PROBLEM REQUIREMENTS: Repeat exactly the lines below, from the line containing "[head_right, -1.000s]" through the last line, both included. Leave out any pictures.

INPUT DATA:

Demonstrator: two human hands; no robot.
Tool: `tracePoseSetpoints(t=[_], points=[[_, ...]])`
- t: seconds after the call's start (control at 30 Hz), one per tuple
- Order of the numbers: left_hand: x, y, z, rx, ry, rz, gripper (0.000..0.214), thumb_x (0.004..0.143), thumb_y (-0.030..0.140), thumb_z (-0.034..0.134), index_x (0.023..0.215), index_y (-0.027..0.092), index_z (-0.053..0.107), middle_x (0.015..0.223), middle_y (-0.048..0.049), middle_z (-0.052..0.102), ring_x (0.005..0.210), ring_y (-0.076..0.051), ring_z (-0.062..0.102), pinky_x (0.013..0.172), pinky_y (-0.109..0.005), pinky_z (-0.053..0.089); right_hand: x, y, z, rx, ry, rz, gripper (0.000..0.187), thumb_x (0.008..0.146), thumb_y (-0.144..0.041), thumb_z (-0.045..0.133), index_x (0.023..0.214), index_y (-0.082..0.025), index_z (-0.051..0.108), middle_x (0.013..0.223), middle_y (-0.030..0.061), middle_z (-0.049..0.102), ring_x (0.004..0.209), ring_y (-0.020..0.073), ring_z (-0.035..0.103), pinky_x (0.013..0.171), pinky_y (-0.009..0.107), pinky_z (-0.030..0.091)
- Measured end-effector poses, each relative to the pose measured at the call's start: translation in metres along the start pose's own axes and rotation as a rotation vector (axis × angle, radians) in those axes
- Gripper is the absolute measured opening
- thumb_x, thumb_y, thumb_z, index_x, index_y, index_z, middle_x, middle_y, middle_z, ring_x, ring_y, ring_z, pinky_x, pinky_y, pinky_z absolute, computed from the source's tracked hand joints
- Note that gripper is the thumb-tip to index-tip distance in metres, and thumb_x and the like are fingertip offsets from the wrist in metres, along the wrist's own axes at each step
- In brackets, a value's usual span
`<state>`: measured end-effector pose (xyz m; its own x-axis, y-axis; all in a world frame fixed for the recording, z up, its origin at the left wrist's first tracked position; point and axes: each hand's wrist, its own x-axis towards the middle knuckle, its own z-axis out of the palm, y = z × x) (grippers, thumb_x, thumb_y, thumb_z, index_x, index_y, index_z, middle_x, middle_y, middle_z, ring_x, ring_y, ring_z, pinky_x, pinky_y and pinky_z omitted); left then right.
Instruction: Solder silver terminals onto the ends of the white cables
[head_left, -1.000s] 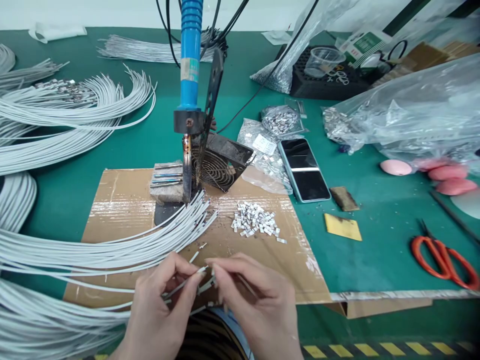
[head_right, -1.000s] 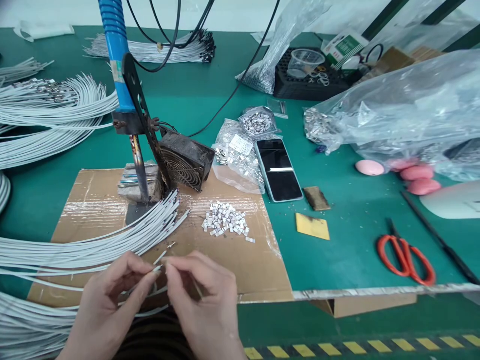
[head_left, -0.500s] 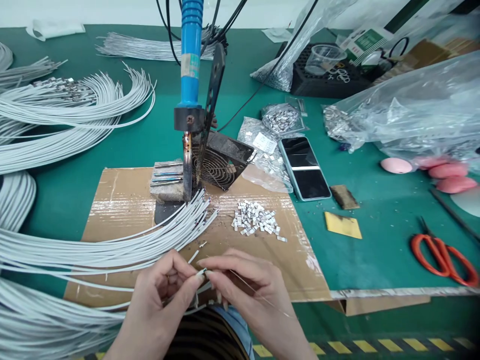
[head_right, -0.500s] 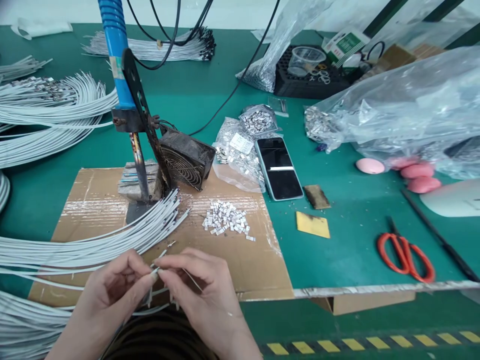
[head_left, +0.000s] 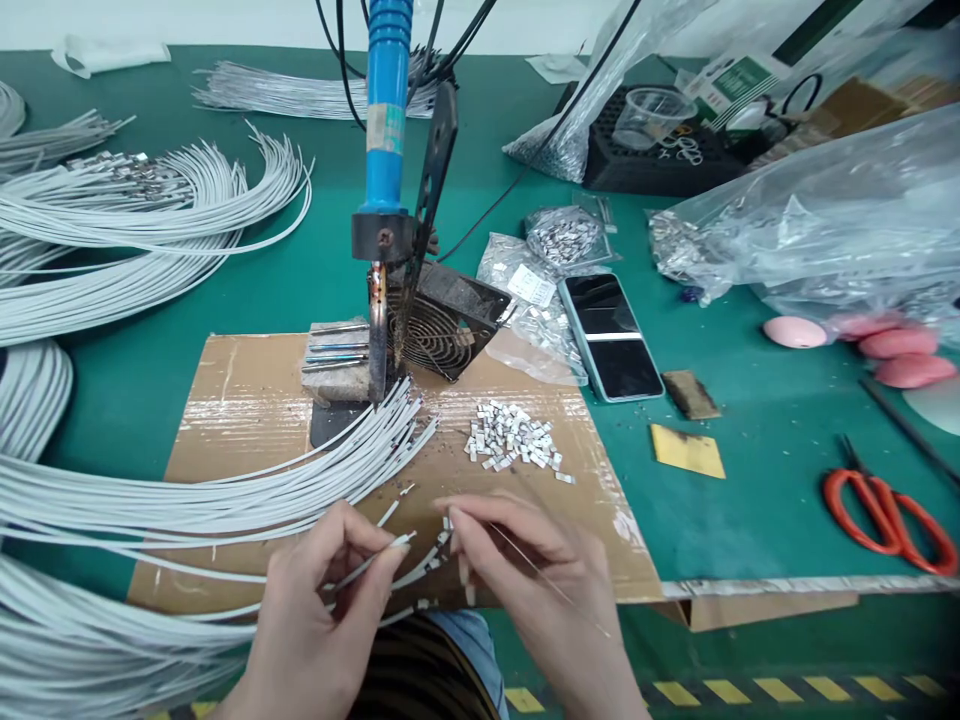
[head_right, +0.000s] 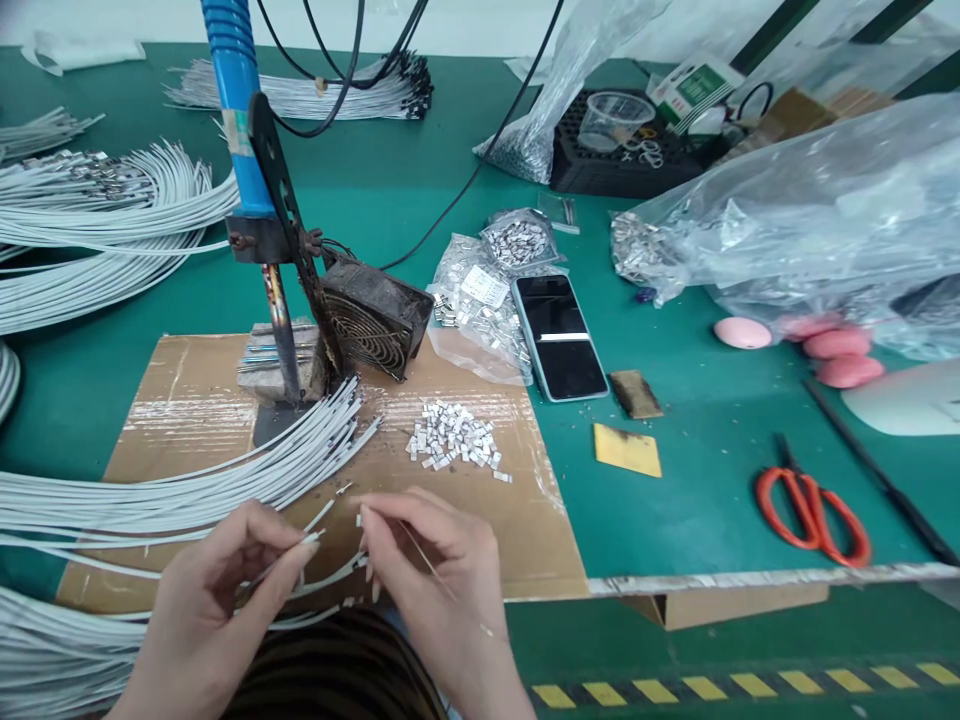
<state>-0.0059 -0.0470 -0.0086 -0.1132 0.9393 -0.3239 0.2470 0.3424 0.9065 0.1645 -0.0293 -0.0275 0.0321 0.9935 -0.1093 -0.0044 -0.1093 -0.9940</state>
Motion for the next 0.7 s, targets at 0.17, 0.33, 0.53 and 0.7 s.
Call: tracePoseSetpoints(t=[0.17, 0.33, 0.53, 0.7], points=[[0.005, 0.008, -0.003, -0.193, -0.101, -0.172, 0.034, 0.083, 0.044, 0.082, 0.069, 0.020, 0.062, 0.056, 0.0063, 0.050, 0.053, -0.011, 0.041, 0.053, -0.023, 0.030, 0.002, -0.003, -0.002, -0.157, -0.195, -0.119, 0.022, 0.095, -0.019, 0.074, 0.110, -0.028, 0.086, 0.069, -0.0001, 0.069, 0.056, 0.0109, 0.061, 0.049, 0.019, 0.049], [0.007, 0.009, -0.007, -0.281, -0.191, -0.230, 0.045, 0.082, 0.055, 0.083, 0.071, 0.019, 0.059, 0.055, 0.0076, 0.049, 0.052, -0.009, 0.038, 0.053, -0.022, 0.028, 0.003, -0.005, -0.003, -0.236, -0.253, -0.238, 0.023, 0.096, -0.013, 0.072, 0.109, -0.026, 0.086, 0.080, 0.0021, 0.076, 0.065, 0.0124, 0.069, 0.057, 0.020, 0.054], [0.009, 0.006, -0.011, -0.295, -0.260, -0.253, 0.044, 0.084, 0.055, 0.082, 0.072, 0.020, 0.060, 0.058, 0.0067, 0.051, 0.056, -0.010, 0.040, 0.056, -0.023, 0.030, 0.006, -0.011, -0.013, -0.344, -0.296, -0.382, 0.032, 0.096, -0.009, 0.068, 0.116, -0.028, 0.084, 0.085, 0.0040, 0.078, 0.071, 0.0164, 0.072, 0.063, 0.026, 0.059], [0.010, 0.002, -0.013, -0.344, -0.269, -0.276, 0.044, 0.084, 0.056, 0.082, 0.072, 0.020, 0.060, 0.061, 0.0062, 0.052, 0.059, -0.011, 0.040, 0.057, -0.022, 0.032, 0.001, -0.007, -0.014, -0.188, -0.043, -0.185, 0.025, 0.096, -0.017, 0.072, 0.109, -0.031, 0.087, 0.071, 0.0019, 0.073, 0.057, 0.0139, 0.065, 0.051, 0.023, 0.052]])
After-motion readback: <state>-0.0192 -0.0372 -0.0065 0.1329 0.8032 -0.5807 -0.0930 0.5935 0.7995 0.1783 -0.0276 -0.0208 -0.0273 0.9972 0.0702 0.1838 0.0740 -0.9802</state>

WORKED SOLUTION:
[head_right, -1.000s] 
[head_left, -0.500s] 
[head_right, -0.500s] 
[head_left, +0.000s] 
[head_right, +0.000s] 
<state>-0.0059 -0.0470 -0.0086 -0.1132 0.9393 -0.3239 0.2470 0.3424 0.9065 0.1645 -0.0293 -0.0275 0.0321 0.9935 -0.1093 -0.0044 -0.1093 -0.9940</state>
Motion for the next 0.7 s, targets at 0.17, 0.33, 0.53 and 0.7 s.
Call: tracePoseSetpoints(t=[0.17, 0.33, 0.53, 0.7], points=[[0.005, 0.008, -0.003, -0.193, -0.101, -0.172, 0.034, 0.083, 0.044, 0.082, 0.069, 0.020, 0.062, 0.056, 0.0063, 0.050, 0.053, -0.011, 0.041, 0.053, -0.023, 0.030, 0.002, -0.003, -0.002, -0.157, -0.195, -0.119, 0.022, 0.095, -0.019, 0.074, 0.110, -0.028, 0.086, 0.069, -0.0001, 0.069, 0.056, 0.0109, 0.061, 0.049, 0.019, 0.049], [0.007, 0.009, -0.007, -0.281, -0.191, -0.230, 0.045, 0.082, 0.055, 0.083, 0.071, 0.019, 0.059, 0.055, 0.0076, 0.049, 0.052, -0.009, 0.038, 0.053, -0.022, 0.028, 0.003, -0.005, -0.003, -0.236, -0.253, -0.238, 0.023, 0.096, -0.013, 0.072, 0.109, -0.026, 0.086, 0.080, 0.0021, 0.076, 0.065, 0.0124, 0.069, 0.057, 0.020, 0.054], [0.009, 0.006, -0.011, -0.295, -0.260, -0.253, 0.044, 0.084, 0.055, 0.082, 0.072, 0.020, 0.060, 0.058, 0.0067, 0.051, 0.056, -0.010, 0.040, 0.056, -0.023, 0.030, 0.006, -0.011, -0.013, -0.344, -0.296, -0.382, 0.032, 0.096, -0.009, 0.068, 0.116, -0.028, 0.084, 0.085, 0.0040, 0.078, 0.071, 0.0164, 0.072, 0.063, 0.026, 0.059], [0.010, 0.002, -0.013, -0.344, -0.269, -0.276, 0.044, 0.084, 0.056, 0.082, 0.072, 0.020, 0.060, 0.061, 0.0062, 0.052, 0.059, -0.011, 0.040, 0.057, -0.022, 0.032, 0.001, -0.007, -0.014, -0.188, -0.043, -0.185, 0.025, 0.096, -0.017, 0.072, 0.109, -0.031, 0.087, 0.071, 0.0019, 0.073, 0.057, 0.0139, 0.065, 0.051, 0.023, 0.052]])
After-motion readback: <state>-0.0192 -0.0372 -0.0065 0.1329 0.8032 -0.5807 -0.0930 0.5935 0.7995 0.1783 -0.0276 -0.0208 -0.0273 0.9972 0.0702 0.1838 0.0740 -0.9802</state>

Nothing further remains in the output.